» **Work order**
Copy each line of the material beneath that holds the word "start".
++++++++
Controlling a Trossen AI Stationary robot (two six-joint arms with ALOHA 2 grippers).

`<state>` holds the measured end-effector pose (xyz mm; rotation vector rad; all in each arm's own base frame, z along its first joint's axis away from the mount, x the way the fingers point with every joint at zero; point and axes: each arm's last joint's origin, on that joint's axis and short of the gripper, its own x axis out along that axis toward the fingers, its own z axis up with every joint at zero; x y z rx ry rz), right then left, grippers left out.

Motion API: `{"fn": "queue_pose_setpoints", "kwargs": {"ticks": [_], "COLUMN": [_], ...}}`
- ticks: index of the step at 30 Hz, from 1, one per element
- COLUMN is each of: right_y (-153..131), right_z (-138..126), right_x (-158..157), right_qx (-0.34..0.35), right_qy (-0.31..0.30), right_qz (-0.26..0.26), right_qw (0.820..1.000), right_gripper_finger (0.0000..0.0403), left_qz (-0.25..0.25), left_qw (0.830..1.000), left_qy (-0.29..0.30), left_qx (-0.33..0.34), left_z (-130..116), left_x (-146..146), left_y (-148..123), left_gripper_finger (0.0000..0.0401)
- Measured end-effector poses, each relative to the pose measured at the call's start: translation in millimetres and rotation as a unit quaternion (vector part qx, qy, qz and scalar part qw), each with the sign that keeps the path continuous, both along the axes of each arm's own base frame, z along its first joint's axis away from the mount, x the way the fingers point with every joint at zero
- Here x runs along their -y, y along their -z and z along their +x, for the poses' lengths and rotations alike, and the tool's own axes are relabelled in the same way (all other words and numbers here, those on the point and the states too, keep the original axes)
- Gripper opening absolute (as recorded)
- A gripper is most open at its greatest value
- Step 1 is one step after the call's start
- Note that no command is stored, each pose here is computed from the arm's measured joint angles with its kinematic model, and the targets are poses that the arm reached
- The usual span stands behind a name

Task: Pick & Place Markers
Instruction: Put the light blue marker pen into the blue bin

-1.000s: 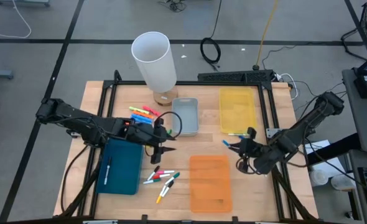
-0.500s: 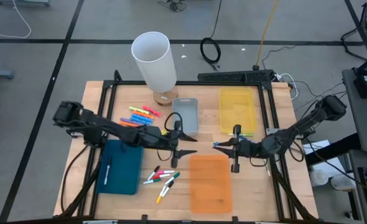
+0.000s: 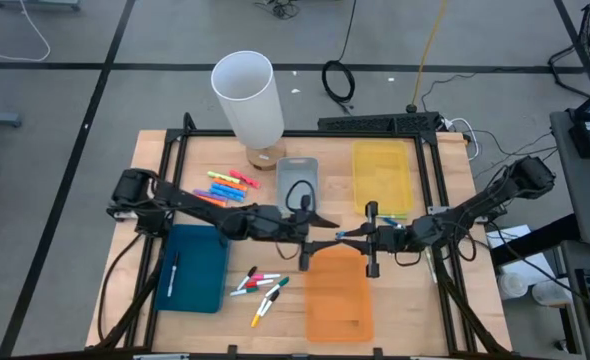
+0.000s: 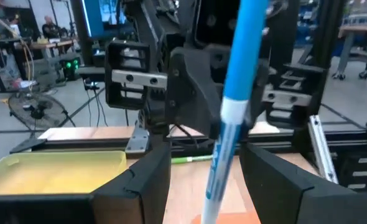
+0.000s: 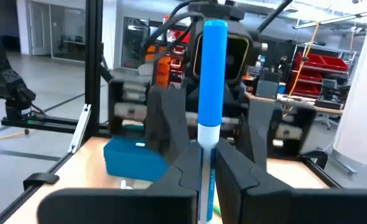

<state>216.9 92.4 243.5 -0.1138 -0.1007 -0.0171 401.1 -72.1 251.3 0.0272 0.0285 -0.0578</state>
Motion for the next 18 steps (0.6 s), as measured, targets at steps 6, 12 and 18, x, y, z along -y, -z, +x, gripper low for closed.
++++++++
» **Result for this task**
- Measured end-effector poses, each relative to the pose measured at the call's start: translation in millimetres and rotation as a unit quaternion (vector part qx, qy, qz and scalar part qw), each with the sign that keeps the path continuous, both along the axes of each arm's own base frame, z along its first joint's axis away from the mount, x the way the fingers point with every joint at zero
- Step 1 is one step after the call's start

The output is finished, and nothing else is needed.